Review Reports - Part2Point: A Part-Oriented Point Cloud Reconstruction Framework

Round 1

Reviewer 1 Report

Comments and Suggestions for Authors

The paper is very well organized and presented. The topic is trending in the 3D reconstruction communities and with good reason. I have no observations to make, everything looks good. But there is a 'but'.

In the introduction, it is stated that in the past creating a 3D model took much time, and then the authors exemplify with 3D modeling and 3D laser scanning. The first they say it is laborious while the second is too expensive and limited to case specificity, which is true. But they don't mention SfM algorithms. Photogrammetry provides the most realistic results today and is also based on 3D data extraction from 2D images. I believe a discussion on this topic must also include photogrammetry.

Excluding the big miss with photogrammetry from the arguments, the Introduction section is well structured and argumented from the new machine learning algorithms for 3D data extraction from 2D images point of view.

A comprehensive review/presentation of previous and related works with a good comparison.

The method is well explained, easy to follow, and should be understood even by non-specialists.

The results and conclusions are clearly and transparently presented.

Author Response

Please also see the attachment file.

Response for the review comments

Comment 1)

Response) Thanks for the reviewer’s suggestion. We have discussed the SfM algorithm in the introduction section of our manuscript, as follows.

In Page 2

However, creating 3D models took much work in the past.
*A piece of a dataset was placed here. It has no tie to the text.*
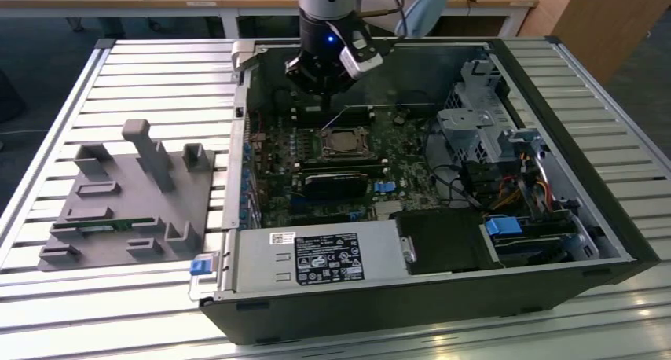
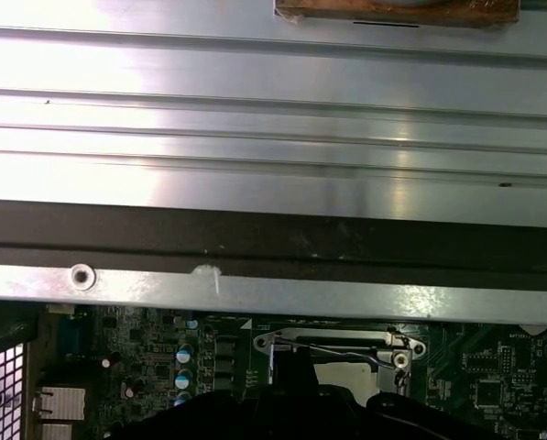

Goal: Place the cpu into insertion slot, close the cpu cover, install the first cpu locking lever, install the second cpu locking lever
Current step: 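Install the first cpu locking lever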

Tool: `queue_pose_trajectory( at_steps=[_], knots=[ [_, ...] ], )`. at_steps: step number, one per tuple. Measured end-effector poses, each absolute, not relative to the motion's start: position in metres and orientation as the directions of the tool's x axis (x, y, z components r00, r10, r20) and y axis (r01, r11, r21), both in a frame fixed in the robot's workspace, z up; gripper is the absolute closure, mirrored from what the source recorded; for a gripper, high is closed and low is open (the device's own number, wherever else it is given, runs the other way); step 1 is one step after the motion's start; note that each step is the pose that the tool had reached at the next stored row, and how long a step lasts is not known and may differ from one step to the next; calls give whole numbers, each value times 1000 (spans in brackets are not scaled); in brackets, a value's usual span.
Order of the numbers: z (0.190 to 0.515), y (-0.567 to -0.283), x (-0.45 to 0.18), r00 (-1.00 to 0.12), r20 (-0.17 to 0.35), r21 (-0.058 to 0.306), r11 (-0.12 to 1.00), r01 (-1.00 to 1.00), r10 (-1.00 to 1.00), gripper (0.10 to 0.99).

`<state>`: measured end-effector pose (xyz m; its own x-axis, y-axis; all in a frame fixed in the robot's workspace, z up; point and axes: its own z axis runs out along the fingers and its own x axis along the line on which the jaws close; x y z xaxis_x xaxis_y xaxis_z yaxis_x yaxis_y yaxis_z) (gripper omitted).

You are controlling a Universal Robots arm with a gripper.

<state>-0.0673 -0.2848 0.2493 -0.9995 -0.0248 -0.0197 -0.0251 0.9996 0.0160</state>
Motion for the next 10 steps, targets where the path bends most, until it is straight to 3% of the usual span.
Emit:
queue_pose_trajectory(
  at_steps=[10],
  knots=[
    [248,-285,-63,-999,-20,16,1000,-25,-25,976]
  ],
)
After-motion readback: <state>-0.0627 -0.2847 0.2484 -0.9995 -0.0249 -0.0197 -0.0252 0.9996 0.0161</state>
Application developers had to manually use computer-aided design software such as Blender [6], Solidwork [7], and ProE [8] to model objects one by one according to their structures. To save labor and time, an alternative method is to scan physical objects using 3D scanners directly. However, the scanning range of 3D scanners is limited, and high-resolution 3D scanner equipment is expensive, making it difficult for the general public to afford. By contrast, structure-from-motion (SFM) photogrammetry [9][10][11] is a practical and realistic solution to create 3D models of physical objects from a collection of two-dimensional images or video frames. The steps involved in SfM mainly include feature detection and matching, camera pose estimation, triangulation, and point cloud generation. SfM is a well-established method with simplicity and versatility, while is sensitive to outliers in feature matching and relies on dense and distinctive features for accurate reconstruction. It is necessary to seek or integrate with an alternative approach for generating promising 3D reconstructions even with sparse input data and handling low-texture and occlusion environments more effectively by learning contextual information.
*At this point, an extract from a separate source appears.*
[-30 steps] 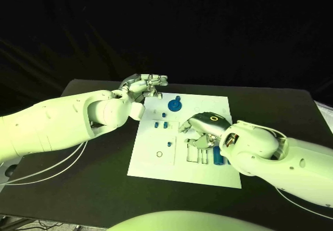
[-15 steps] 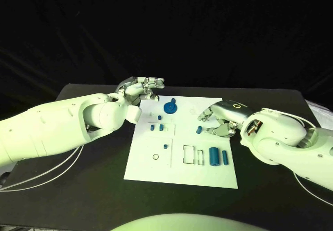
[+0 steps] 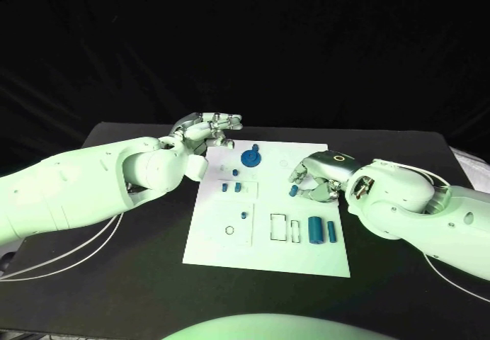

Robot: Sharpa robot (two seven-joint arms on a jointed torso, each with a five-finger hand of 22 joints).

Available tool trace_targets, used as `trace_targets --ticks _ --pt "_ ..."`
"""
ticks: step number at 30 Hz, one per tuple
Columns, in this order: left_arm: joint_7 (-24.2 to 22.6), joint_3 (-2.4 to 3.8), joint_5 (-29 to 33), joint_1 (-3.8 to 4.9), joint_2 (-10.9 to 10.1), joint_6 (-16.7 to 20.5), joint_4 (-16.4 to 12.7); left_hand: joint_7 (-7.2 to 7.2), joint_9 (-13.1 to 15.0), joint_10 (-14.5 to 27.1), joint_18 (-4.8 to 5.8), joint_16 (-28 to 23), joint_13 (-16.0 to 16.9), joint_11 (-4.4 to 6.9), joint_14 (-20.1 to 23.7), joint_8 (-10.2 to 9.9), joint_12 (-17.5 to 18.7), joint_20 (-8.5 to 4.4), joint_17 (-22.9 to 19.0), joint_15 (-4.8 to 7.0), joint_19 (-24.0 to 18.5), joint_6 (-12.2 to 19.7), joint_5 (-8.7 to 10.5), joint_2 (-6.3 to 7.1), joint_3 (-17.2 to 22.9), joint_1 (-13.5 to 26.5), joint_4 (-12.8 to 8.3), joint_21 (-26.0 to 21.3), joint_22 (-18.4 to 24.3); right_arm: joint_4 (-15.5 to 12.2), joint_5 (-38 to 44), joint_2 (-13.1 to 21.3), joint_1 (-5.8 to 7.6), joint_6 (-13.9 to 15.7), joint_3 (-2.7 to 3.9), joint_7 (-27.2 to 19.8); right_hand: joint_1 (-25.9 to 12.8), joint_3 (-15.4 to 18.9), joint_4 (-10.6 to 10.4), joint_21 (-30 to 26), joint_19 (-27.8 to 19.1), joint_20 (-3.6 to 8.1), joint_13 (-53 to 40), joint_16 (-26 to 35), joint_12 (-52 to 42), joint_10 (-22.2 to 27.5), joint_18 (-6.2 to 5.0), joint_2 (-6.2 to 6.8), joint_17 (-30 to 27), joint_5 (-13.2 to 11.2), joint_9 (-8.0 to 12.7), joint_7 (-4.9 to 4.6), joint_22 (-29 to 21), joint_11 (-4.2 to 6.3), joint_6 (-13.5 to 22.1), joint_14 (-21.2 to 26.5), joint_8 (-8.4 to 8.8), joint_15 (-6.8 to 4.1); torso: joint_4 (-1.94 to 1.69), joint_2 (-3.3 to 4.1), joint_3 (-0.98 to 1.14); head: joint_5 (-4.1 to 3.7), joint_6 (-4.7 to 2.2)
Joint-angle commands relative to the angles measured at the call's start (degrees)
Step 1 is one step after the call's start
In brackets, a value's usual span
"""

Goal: Assemble the parts on the task board

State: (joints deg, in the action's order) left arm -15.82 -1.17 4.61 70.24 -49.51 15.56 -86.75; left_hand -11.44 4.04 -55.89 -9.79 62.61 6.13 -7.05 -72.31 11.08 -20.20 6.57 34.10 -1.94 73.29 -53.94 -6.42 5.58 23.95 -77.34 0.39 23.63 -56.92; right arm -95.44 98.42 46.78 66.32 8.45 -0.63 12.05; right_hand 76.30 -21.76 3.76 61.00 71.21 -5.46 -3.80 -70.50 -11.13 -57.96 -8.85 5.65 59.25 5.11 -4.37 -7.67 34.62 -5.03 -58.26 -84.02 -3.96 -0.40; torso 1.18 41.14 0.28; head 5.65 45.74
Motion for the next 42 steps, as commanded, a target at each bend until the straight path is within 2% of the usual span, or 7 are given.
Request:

Author Response File: Author Response.pdf

Reviewer 2 Report

Comments and Suggestions for Authors

In this study, a new point cloud reconstruction framework is proposed. However, the study needs to be revised in terms of novelty and writing language. Here are my suggestions:

1) English writing language should be improved. There are spelling mistakes and repetitive expressions. A more fluent language should be used.

2) Case studies should be increased by placing more emphasis on the feature extraction aspect of the methods presented in the "2.1 Feature extraction" section.
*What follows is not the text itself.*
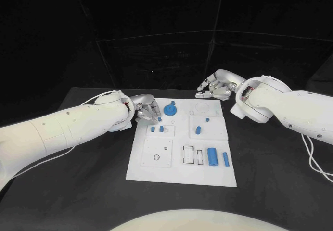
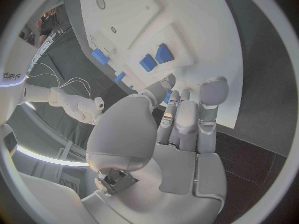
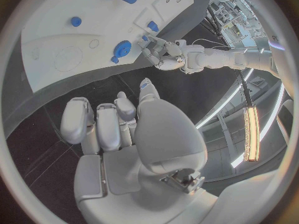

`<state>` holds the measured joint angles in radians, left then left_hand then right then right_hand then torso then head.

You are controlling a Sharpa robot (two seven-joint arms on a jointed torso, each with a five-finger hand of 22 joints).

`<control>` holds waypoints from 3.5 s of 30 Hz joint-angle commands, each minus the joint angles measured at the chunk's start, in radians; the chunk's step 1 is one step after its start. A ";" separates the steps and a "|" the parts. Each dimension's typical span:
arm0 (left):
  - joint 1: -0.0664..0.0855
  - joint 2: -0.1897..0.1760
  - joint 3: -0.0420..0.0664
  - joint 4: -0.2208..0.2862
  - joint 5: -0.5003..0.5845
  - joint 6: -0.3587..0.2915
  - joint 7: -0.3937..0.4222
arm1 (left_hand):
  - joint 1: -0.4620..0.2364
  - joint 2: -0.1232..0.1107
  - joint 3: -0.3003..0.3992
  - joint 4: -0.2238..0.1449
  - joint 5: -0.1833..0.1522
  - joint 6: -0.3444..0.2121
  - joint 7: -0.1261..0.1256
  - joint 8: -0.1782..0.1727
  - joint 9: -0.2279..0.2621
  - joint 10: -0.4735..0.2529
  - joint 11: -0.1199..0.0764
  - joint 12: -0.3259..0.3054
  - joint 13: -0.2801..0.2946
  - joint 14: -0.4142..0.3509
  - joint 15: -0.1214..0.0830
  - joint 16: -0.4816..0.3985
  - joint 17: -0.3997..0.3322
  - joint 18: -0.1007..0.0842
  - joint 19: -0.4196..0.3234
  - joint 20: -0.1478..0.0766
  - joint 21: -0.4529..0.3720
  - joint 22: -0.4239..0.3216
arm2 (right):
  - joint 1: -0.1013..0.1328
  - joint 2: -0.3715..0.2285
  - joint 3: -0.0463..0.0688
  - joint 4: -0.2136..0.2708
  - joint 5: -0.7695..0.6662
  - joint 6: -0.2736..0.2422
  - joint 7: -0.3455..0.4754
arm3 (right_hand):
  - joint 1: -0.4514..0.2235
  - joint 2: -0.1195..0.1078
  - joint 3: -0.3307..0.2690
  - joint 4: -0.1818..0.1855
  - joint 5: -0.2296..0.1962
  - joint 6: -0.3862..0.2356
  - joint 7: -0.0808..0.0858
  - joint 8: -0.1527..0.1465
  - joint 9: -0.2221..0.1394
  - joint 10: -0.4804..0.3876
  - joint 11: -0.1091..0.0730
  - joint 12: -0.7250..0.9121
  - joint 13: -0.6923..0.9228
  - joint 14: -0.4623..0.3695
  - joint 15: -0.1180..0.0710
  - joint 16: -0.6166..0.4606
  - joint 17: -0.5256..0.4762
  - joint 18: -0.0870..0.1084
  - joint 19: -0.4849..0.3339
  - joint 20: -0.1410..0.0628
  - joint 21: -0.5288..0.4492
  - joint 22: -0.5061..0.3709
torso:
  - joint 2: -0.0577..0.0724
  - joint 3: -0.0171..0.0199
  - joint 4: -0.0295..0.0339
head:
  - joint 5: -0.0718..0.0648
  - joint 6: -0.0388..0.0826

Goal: Assemble the parts on the task board

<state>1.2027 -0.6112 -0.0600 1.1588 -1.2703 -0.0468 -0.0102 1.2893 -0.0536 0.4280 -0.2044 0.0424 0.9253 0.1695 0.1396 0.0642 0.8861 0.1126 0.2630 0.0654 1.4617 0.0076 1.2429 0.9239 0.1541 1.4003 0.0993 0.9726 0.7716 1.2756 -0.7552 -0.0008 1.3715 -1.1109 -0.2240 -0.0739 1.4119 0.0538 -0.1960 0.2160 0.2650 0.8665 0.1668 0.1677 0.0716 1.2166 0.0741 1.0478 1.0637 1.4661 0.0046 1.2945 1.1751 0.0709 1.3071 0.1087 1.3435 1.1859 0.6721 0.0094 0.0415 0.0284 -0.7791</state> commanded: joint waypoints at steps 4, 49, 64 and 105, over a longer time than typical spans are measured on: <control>0.002 -0.035 0.003 0.009 0.096 -0.076 0.043 | 0.007 0.011 0.010 -0.003 0.006 0.011 0.002 0.001 0.004 0.027 0.000 0.020 0.006 0.001 0.004 0.005 -0.001 -0.010 -0.005 0.005 -0.006 -0.006 | 0.002 -0.005 0.000 -0.015 -0.091 0.019 -0.006 | 0.113 0.019 0.037 -0.050 -0.020 0.044 -0.014 0.021 0.003 -0.181 -0.012 -0.381 -0.326 -0.008 -0.019 -0.109 -0.125 0.033 -0.046 -0.012 -0.056 -0.077 | -0.001 -0.0003 0.0013 | -0.002 0.004; 0.002 -0.183 -0.005 0.148 1.185 -0.112 0.605 | -0.080 0.067 0.009 0.070 0.007 0.074 0.011 0.034 0.005 0.098 -0.002 0.084 0.002 -0.201 0.011 -0.232 -0.412 0.028 -0.163 0.016 -0.271 -0.269 | -0.129 -0.039 -0.003 0.047 -0.641 0.096 -0.054 | 0.229 -0.008 0.116 -0.059 -0.092 0.135 -0.019 -0.059 -0.003 -0.159 0.010 -0.836 -0.910 0.009 -0.009 -0.151 -0.168 0.034 -0.032 -0.004 -0.080 -0.089 | 0.001 -0.0010 -0.0001 | -0.068 0.027; 0.002 -0.181 -0.005 0.145 1.187 -0.117 0.584 | -0.083 0.068 0.006 0.074 0.006 0.073 0.011 0.034 0.005 0.097 -0.002 0.085 0.002 -0.205 0.012 -0.236 -0.418 0.028 -0.165 0.017 -0.276 -0.272 | -0.145 -0.017 -0.003 0.031 -0.632 0.127 -0.044 | 0.252 -0.017 0.262 -0.087 -0.141 0.204 -0.021 -0.063 -0.002 -0.062 0.002 -0.863 -0.979 0.020 -0.012 -0.105 -0.123 0.023 0.000 -0.009 -0.039 -0.032 | 0.001 -0.0001 -0.0015 | -0.065 0.022; 0.003 -0.186 -0.005 0.133 1.187 -0.150 0.582 | -0.076 0.062 -0.003 0.067 0.006 0.060 0.019 0.032 0.004 0.078 0.005 0.084 0.001 -0.221 0.016 -0.245 -0.431 0.028 -0.172 0.020 -0.294 -0.284 | -0.147 -0.103 0.004 0.156 -0.528 -0.107 -0.068 | 0.066 -0.120 0.646 -0.193 -0.188 0.247 -0.017 -0.094 -0.001 -0.009 0.003 -0.923 -0.996 0.023 -0.010 -0.061 -0.124 0.003 0.055 -0.006 0.042 0.081 | -0.001 -0.0010 -0.0003 | -0.064 0.040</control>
<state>1.2037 -0.7961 -0.0662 1.2910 -0.0895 -0.1860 0.5589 1.2172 0.0118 0.4309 -0.1381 0.0466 0.9897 0.1838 0.1676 0.0686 0.9702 0.1181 0.3445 0.0667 1.2488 0.0233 1.0040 0.4941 0.1690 1.2357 0.1211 0.6821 0.4893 1.1263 -0.8552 0.0007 1.5150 -1.6747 -0.2938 -0.1355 1.4866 -0.0656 0.4438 0.0247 0.0808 1.1039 0.1504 0.0771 0.0694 1.2028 0.0783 0.1303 0.0681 1.4668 -0.0018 1.2283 1.0499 0.0848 1.3567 0.1037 1.3822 1.2657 0.6704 0.0076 0.0426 -0.0376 -0.7385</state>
3) 3D semantic segmentation studies should be added in the “2.4 Semantic segmentation:” section. The added studies are generally used for image semantic segmentation. Associate semantic segmentation studies with the work you present. Additionally, more publications should be added for point cloud semantic segmentation. Some suggestions:

Atik, M.E.; Duran, Z. An Efficient Ensemble Deep Learning Approach for Semantic Point Cloud Segmentation Based on 3D Geometric Features and Range Images. Sensors 2022, 22, 6210. https://doi.org/10.3390/s22166210

Liu, L.; Yu, J.; Tan, L.; Su, W.; Zhao, L.; Tao, W. Semantic Segmentation of 3D Point Cloud Based on Spatial Eight-Quadrant Kernel Convolution. Remote Sens. 2021, 13, 3140. doi: 10.3390/rs13163140

5) When Table II is examined, it is seen that the proposed method has more parameters than other methods. This does not support the claim of fewer parameters in the abstract section. An explanation regarding this situation should be added.

6) Which data set the results belong to should be written in the tables and figures.

7) When the results are examined, it is seen that the error amount of the proposed method is not much different from other methods, and is even higher. At this stage, the necessity and originality of the study should be explained more clearly. More data sets can be added. Thus, its performance can be examined in different data sets. Additionally, different methods can be added for comparison.

8) The stages of the proposed method should be explained mathematically. A description of the evaluation metrics should also be included.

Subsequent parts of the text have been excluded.